# [Requirement]
Every entry below needs to be repeated exactly.

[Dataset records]
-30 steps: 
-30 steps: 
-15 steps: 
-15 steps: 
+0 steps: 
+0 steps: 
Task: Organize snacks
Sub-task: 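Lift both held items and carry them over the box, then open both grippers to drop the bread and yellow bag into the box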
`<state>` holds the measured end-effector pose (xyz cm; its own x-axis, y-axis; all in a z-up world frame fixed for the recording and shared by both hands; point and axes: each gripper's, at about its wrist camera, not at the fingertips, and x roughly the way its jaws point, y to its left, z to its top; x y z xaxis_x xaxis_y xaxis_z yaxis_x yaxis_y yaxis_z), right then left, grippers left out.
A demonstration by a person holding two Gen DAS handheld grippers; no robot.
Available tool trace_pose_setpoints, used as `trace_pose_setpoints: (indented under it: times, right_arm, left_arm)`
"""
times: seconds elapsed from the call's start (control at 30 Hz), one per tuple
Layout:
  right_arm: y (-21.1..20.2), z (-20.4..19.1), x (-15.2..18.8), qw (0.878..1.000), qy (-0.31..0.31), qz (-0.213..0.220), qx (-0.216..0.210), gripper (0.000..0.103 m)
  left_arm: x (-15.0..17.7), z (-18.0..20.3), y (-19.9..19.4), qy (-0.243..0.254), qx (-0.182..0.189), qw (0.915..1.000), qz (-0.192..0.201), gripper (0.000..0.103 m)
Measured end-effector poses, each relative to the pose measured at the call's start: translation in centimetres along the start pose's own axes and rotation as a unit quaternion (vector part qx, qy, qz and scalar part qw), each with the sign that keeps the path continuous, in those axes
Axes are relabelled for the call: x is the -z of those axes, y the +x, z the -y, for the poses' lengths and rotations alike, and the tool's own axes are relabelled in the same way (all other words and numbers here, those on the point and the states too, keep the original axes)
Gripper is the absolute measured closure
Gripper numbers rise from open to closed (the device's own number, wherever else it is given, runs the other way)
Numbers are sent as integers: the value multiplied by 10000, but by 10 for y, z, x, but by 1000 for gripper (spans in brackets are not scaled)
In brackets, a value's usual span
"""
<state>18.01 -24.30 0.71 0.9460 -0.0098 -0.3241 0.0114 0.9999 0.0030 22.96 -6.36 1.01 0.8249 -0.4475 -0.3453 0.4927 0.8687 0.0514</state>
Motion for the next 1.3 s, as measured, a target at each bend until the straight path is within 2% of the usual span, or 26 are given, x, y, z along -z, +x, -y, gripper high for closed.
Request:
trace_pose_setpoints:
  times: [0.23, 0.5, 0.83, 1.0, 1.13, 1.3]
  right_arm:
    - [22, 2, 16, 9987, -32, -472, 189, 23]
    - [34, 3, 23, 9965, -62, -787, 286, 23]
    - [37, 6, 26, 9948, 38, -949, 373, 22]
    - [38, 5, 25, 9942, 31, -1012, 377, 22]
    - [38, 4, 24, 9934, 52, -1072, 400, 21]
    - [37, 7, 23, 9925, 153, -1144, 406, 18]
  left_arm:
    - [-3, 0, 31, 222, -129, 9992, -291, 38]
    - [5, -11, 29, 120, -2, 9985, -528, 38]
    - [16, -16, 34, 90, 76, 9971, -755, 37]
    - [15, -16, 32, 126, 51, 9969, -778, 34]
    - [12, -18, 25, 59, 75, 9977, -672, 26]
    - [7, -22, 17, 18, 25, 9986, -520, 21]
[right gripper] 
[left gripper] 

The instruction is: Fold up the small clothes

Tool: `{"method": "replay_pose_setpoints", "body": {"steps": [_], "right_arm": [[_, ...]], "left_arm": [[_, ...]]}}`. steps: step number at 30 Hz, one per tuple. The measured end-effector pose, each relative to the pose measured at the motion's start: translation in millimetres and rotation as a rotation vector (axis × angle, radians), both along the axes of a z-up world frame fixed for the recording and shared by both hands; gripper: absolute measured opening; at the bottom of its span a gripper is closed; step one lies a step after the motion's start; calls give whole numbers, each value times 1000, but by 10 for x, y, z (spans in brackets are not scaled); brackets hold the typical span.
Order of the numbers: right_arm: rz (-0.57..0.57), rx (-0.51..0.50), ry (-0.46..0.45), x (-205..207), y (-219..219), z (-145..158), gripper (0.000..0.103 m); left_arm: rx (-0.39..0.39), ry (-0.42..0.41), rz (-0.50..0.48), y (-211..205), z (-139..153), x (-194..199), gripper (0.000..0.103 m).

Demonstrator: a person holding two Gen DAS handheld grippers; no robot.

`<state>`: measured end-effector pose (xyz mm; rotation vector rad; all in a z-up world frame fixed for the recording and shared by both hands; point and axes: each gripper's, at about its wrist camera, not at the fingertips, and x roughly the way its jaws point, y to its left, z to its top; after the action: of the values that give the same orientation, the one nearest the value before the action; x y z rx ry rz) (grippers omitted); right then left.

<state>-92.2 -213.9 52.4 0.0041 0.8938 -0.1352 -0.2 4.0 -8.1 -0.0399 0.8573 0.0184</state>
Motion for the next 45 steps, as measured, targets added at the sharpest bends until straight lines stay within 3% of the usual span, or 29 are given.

# [Reply to the task]
-30 steps: 
-30 steps: 
-15 steps: 
-15 steps: 
+0 steps: 
+0 steps: 
Task: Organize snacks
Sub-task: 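Lift both held items and carry them over the box, then open both grippers to drop the bread and yellow bag into the box
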`<state>` holds the measured end-effector pose (xyz cm; its own x-axis, y-axis; all in a z-up world frame fixed for the recording and shared by both hands; point and axes: each gripper's, at about its wrist camera, not at the fingertips, and x roughly the way its jaws point, y to its left, z to its top; x y z xaxis_x xaxis_y xaxis_z yaxis_x yaxis_y yaxis_z), right then left, grippers left out.
A demonstration by a person holding two Gen DAS handheld grippers; no robot.
Available tool trace_pose_setpoints, used as `trace_pose_setpoints: (indented under it: times, right_arm, left_arm)`
"""
times: seconds elapsed from the call's start (control at 30 Hz), one per tuple
Layout:
  right_arm: y (-21.1..20.2), z (-20.4..19.1), x (-15.2..18.8), qw (0.878..1.000), qy (-0.31..0.31), qz (-0.213..0.220), qx (-0.216..0.210), gripper (0.000..0.103 m)
  left_arm: x (-15.0..17.7), z (-18.0..20.3), y (-19.9..19.4), qy (-0.243..0.254), qx (-0.182..0.189), qw (0.915..1.000), qz (-0.192..0.201), gripper (0.000..0.103 m)
Measured end-effector poses, each relative to the pose measured at the call's start: translation in centimetres along the start pose's own axes and rotation as a unit quaternion (vector part qx, qy, qz and scalar part qw), each with the sign that keeps the path continuous, in those axes
Axes are relabelled for the call: x is the -z of those axes, y the +x, z the -y, for the poses' lengths and rotations alike, and the tool's own axes are relabelled in the same way (all other words and numbers here, those on the point and the states too, keep the original axes)
Gripper is the absolute measured closure
Gripper numbers rise from open to closed (the device's own number, wherever else it is given, runs the other way)
Numbers are sent as integers: the value multiplied by 10000, but by 10 for y, z, x, but by 1000 for gripper (spans in brackets are not scaled)
In brackets, a value's usual span
"""
<state>18.01 -24.30 0.71 0.9460 -0.0098 -0.3241 0.0114 0.9999 0.0030 22.96 -6.36 1.01 0.8249 -0.4475 -0.3453 0.4927 0.8687 0.0514</state>
Motion for the next 1.3 s, as measured, a target at each bend until the straight path is within 2% of the usual span, or 26 are given, x, y, z along -z, +x, -y, gripper high for closed.
Request:
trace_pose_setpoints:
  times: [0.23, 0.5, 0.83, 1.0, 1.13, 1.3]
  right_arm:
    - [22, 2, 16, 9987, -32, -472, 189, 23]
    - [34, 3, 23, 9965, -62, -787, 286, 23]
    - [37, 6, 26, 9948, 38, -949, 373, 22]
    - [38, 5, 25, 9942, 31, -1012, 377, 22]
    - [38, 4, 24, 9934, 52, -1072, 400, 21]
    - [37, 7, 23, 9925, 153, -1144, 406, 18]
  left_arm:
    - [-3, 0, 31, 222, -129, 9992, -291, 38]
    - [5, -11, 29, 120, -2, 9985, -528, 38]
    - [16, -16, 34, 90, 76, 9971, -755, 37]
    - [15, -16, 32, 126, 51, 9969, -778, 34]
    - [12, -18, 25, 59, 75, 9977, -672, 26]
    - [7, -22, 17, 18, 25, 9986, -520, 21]
[right gripper] 
[left gripper] 

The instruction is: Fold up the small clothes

Tool: `{"method": "replay_pose_setpoints", "body": {"steps": [_], "right_arm": [[_, ...]], "left_arm": [[_, ...]]}}`. steps: step number at 30 Hz, one per tuple. The measured end-effector pose, each relative to the pose measured at the motion's start: translation in millimetres and rotation as a rotation vector (axis × angle, radians), both along the axes of a z-up world frame fixed for the recording and shared by both hands; gripper: absolute measured opening; at the bottom of its span a gripper is closed; step one lies a step after the motion's start; calls give whole numbers, each value times 1000, but by 10 for x, y, z (spans in brackets are not scaled); brackets hold the typical span.
Order of the numbers: right_arm: rz (-0.57..0.57), rx (-0.51..0.50), ry (-0.46..0.45), x (-205..207), y (-219..219), z (-145..158), gripper (0.000..0.103 m); left_arm: rx (-0.39..0.39), ry (-0.42..0.41), rz (-0.50..0.48), y (-211..205), z (-139..153), x (-194..199), gripper (0.000..0.103 m).

Demonstrator: a person holding two Gen DAS handheld grippers; no robot.

`<state>`: measured end-effector pose (xyz mm; rotation vector rad; all in a z-up world frame fixed for the recording and shared by both hands; point and axes: each gripper's, at about its wrist camera, not at the fingertips, and x roughly the way its jaws point, y to its left, z to its top; after the action: of the values that give the same orientation, the one nearest the value before the action; x y z rx ry rz) (grippers omitted); right then left.

<state>-92.2 -213.9 52.4 0.0041 0.8938 -0.1352 -0.2 4.0 -8.1 -0.0399 0.8573 0.0184</state>
Motion for the next 45 steps, as measured, targets added at the sharpest bends until straight lines stay within 3% of the usual span, or 29 are given.

That's the answer, with nothing more to add.